(About this exercise): Exact copies of the records below are required.

========

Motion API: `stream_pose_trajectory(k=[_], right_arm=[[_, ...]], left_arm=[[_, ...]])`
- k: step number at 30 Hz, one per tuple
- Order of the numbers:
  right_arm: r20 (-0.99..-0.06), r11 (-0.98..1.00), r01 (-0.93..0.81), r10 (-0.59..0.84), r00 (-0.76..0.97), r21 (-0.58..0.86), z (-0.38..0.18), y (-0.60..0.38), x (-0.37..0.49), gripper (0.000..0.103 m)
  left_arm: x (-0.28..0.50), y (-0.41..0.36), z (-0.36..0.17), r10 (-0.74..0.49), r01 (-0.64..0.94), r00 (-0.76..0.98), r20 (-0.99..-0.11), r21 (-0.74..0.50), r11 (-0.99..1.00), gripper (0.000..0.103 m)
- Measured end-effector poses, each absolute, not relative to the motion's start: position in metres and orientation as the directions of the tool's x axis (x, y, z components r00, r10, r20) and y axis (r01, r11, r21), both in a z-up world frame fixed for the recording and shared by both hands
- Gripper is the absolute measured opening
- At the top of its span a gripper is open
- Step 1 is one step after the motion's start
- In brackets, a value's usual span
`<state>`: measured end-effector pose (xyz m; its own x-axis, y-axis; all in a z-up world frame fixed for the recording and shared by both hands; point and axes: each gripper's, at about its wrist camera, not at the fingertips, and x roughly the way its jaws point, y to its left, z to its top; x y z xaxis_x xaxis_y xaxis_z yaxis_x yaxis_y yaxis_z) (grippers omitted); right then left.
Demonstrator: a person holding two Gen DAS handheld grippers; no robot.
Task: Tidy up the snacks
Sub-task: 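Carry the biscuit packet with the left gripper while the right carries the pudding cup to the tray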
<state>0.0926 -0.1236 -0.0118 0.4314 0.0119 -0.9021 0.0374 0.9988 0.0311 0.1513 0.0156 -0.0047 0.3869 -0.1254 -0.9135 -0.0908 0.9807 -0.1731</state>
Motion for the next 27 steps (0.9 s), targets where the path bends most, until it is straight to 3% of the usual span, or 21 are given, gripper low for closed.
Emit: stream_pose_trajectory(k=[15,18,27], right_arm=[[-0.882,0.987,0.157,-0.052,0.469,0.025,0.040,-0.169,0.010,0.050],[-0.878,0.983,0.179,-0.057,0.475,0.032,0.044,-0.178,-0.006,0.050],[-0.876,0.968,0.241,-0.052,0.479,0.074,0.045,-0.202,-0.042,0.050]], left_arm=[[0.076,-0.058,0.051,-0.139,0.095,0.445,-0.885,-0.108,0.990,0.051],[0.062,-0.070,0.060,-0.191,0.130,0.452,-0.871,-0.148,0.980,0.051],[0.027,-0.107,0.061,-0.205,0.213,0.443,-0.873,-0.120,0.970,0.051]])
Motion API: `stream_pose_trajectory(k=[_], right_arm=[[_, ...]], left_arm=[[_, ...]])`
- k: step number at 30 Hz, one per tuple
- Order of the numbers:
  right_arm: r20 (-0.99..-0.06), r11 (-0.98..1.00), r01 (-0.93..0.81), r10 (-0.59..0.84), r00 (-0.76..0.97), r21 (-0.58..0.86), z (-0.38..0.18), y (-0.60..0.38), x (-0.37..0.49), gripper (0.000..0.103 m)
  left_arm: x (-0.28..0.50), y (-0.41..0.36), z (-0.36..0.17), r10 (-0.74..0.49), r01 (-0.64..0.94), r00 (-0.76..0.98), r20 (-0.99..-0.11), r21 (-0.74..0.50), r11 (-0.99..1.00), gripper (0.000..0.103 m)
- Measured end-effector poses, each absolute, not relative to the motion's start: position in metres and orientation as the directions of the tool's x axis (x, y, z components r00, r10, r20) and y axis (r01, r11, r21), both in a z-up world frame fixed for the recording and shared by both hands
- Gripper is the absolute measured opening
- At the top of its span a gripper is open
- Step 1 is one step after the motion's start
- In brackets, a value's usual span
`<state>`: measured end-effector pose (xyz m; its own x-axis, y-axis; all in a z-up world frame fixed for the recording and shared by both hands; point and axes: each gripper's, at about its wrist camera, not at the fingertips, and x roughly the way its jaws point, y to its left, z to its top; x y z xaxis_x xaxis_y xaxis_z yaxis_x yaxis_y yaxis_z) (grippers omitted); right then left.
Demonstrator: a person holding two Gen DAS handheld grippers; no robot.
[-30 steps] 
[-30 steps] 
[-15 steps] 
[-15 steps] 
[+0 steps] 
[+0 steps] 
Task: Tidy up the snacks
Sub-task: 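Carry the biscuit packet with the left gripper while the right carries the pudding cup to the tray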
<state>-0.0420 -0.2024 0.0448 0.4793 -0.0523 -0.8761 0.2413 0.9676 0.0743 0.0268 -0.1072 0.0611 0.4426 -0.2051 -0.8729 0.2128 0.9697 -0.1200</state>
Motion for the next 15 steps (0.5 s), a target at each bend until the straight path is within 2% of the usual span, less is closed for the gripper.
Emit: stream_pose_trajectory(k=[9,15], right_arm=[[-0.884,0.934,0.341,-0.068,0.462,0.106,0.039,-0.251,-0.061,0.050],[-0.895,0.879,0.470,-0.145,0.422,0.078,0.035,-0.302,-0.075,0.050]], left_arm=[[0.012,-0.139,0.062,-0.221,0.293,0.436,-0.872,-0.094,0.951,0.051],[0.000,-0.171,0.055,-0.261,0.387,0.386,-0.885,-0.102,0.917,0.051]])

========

(Answer section):
Motion API: `stream_pose_trajectory(k=[_], right_arm=[[_, ...]], left_arm=[[_, ...]])`
- k: step number at 30 Hz, one per tuple
- Order of the numbers:
  right_arm: r20 (-0.99..-0.06), r11 (-0.98..1.00), r01 (-0.93..0.81), r10 (-0.59..0.84), r00 (-0.76..0.97), r21 (-0.58..0.86), z (-0.38..0.18), y (-0.60..0.38), x (-0.37..0.49), gripper (0.000..0.103 m)
  left_arm: x (-0.28..0.50), y (-0.41..0.36), z (-0.36..0.17), r10 (-0.74..0.49), r01 (-0.64..0.94), r00 (-0.76..0.98), r20 (-0.99..-0.11), r21 (-0.74..0.50), r11 (-0.99..1.00), gripper (0.000..0.103 m)
- Measured end-effector poses, each absolute, not relative to the motion's start: position in metres and orientation as the directions of the tool's x axis (x, y, z components r00, r10, r20) and y axis (r01, r11, r21), both in a z-up world frame fixed for the recording and shared by both hands
- Gripper is the absolute measured opening
- At the top of its span a gripper is open
- Step 1 is one step after the motion's start
- In brackets, a value's usual span
`<state>`: measured end-effector pose (xyz m; its own x-axis, y-axis; all in a z-up world frame fixed for the recording and shared by both hands; point and axes: each gripper's, at about its wrist camera, not at the fingertips, and x roughly the way its jaws point, y to its left, z to its top; x y z xaxis_x xaxis_y xaxis_z yaxis_x yaxis_y yaxis_z) (grippers omitted); right then left.
Demonstrator: a person holding two Gen DAS handheld grippers; no robot.
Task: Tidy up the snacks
Sub-task: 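Carry the biscuit packet with the left gripper while the right carries the pudding cup to the tray
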<state>0.0926 -0.1236 -0.0118 0.4314 0.0119 -0.9021 0.0374 0.9988 0.0311 0.1513 0.0156 -0.0047 0.3869 -0.1254 -0.9135 -0.0908 0.9807 -0.1731</state>
Motion for the next 27 steps (0.9 s), targets where the path bends most, until it is straight to 3% of the usual span, or 21 are given, gripper low for closed.
Emit: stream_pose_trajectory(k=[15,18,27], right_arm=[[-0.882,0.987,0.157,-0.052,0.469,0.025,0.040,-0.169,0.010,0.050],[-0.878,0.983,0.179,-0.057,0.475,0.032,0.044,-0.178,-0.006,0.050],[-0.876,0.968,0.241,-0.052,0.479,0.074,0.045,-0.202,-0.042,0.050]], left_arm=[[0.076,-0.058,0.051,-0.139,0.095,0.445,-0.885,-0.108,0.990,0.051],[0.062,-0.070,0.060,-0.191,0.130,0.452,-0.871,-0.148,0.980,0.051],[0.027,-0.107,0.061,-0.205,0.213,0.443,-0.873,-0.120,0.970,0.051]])
Motion API: `stream_pose_trajectory(k=[_], right_arm=[[_, ...]], left_arm=[[_, ...]])`
- k: step number at 30 Hz, one per tuple
- Order of the numbers:
  right_arm: r20 (-0.99..-0.06), r11 (-0.98..1.00), r01 (-0.93..0.81), r10 (-0.59..0.84), r00 (-0.76..0.97), r21 (-0.58..0.86), z (-0.38..0.18), y (-0.60..0.38), x (-0.37..0.49), gripper (0.000..0.103 m)
  left_arm: x (-0.28..0.50), y (-0.41..0.36), z (-0.36..0.17), r10 (-0.74..0.49), r01 (-0.64..0.94), r00 (-0.76..0.98), r20 (-0.99..-0.11), r21 (-0.74..0.50), r11 (-0.99..1.00), gripper (0.000..0.103 m)
- Measured end-effector poses, each absolute, not relative to the motion's start: position in metres and orientation as the directions of the tool's x axis (x, y, z components r00, r10, r20) and y axis (r01, r11, r21), both in a z-up world frame fixed for the recording and shared by both hands
- Gripper is the absolute measured opening
- At the top of its span a gripper is open
- Step 1 is one step after the motion's start
- In brackets, a value's usual span
`<state>`: measured end-effector pose (xyz m; its own x-axis, y-axis; all in a z-up world frame fixed for the recording and shared by both hands; point and axes: each gripper's, at about its wrist camera, not at the fingertips, and x roughly the way its jaws point, y to its left, z to its top; x y z xaxis_x xaxis_y xaxis_z yaxis_x yaxis_y yaxis_z) (grippers omitted); right then left.
Demonstrator: a person holding two Gen DAS handheld grippers; no robot.
[-30 steps] 
[-30 steps] 
[-15 steps] 
[-15 steps] 
[+0 steps] 
[+0 steps] 
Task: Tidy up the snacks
Sub-task: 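Carry the biscuit packet with the left gripper while the right carries the pudding cup to the tray
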<state>-0.0420 -0.2024 0.0448 0.4793 -0.0523 -0.8761 0.2413 0.9676 0.0743 0.0268 -0.1072 0.0611 0.4426 -0.2051 -0.8729 0.2128 0.9697 -0.1200</state>
Motion for the next 15 steps (0.5 s), a target at each bend until the straight path is within 2% of the usual span, less is closed for the gripper.
Emit: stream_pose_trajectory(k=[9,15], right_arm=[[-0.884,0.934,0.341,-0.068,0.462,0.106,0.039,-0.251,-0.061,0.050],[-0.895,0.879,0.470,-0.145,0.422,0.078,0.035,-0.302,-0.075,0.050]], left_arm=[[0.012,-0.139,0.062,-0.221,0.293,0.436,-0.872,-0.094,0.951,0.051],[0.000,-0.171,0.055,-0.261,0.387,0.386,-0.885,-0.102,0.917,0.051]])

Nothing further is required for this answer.